== To do ==
Below is a block of records. Copy every line in it that contains the word "camera".

== Material provided ==
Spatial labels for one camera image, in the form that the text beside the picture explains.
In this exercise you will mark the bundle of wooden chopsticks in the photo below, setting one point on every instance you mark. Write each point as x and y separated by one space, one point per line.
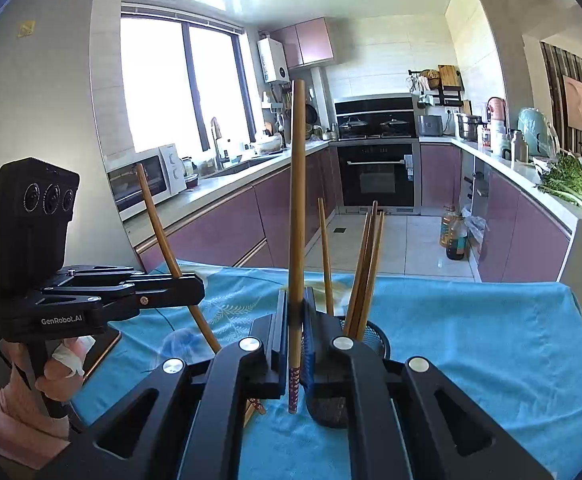
253 410

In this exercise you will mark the white wall water heater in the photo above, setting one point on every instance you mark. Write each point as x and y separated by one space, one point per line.
272 60

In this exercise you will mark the steel kitchen sink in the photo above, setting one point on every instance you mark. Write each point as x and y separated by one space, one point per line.
243 166

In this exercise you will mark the pink wall painting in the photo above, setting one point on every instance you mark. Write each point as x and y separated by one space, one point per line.
576 100

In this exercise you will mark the black wall shelf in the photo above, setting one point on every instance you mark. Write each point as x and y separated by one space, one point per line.
446 95

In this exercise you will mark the patterned-end wooden chopstick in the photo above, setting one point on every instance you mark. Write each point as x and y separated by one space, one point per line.
371 240
358 270
297 185
158 220
325 250
378 245

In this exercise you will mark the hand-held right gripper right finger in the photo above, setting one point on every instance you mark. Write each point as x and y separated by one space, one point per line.
308 355

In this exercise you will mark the person's left hand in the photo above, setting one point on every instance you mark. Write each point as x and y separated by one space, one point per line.
53 385

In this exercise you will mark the clear plastic bag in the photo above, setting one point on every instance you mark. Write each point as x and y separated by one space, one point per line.
475 232

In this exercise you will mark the purple kitchen cabinet run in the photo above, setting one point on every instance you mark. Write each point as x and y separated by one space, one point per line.
231 225
521 235

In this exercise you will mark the wall rack with pans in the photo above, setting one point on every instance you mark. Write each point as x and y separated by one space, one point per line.
283 110

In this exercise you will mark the person's left forearm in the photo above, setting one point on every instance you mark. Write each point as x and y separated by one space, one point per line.
11 420

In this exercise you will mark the white microwave oven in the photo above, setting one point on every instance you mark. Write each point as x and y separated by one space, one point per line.
141 185

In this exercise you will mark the black integrated stove oven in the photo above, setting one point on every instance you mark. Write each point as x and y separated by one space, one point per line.
376 175

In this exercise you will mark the yellow cooking oil bottle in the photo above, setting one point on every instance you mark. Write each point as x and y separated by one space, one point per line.
447 227

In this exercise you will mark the wooden cutting board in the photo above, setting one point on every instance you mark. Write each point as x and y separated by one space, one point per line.
448 77

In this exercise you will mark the blue floral tablecloth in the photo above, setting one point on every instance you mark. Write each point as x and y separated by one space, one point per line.
471 340

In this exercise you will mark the black mesh chopstick holder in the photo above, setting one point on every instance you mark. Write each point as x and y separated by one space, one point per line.
376 337

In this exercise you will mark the white ceramic casserole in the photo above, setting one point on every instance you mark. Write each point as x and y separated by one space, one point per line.
268 144

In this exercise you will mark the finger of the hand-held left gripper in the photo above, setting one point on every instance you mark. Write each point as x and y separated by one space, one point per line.
171 295
106 274

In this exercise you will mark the steel kitchen faucet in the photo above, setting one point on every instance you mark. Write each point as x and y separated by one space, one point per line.
216 140

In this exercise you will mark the dark sauce bottle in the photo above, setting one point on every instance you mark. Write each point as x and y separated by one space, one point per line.
457 245

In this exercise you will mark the pink electric kettle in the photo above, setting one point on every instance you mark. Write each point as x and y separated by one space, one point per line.
497 110

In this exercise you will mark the kitchen window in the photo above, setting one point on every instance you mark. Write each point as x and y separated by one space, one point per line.
156 80

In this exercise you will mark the stainless steel pot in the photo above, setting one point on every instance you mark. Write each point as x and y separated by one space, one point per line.
468 127

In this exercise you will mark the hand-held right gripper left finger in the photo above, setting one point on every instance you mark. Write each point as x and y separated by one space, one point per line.
271 340

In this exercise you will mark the dark slatted wood partition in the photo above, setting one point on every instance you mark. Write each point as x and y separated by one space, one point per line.
553 90

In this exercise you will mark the silver toaster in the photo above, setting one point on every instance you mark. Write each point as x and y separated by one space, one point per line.
430 125

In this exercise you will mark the steel thermos flask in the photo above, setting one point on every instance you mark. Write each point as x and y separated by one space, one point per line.
520 149

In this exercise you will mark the glass pot lid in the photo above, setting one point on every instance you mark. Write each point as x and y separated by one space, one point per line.
395 122
353 122

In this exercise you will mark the pink upper wall cabinet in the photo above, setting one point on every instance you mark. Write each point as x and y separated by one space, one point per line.
306 42

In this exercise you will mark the bunch of leafy greens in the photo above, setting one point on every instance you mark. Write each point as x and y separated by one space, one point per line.
568 180

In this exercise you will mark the grey refrigerator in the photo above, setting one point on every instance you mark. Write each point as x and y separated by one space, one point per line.
46 110

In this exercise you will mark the pale green air fryer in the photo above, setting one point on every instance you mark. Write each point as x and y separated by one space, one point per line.
536 130

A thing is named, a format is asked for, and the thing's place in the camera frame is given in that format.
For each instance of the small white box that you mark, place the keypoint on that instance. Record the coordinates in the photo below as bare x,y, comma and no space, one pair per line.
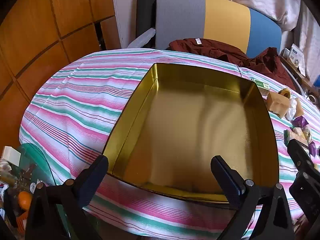
295,53

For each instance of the green white slim box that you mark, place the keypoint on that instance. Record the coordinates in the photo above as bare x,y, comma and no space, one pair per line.
261,86

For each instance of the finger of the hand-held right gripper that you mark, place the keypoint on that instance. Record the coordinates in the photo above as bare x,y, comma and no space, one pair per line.
298,155

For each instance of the grey yellow blue chair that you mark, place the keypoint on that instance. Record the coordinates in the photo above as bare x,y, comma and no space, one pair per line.
225,22

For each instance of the white padded armrest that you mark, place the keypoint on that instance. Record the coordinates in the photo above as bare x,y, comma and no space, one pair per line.
142,38

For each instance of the white square box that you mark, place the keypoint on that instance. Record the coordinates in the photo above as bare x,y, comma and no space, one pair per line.
11,155

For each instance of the glass side table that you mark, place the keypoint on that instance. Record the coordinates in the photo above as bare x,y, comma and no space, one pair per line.
37,155

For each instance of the gold tin box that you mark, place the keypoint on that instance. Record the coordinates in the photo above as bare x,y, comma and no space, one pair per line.
190,135

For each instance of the pale curtain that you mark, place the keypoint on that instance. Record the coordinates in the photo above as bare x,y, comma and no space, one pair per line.
310,42

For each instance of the pink green striped bedsheet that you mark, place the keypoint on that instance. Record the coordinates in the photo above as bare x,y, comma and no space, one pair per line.
75,105

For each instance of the orange fruit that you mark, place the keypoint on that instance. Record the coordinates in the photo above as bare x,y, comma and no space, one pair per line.
25,200

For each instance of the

== Written response ==
Spatial labels for one camera image, in the form that the text beside the picture explains.
A thing is named, a format is asked for, and the thing's place in the camera frame is given in that format.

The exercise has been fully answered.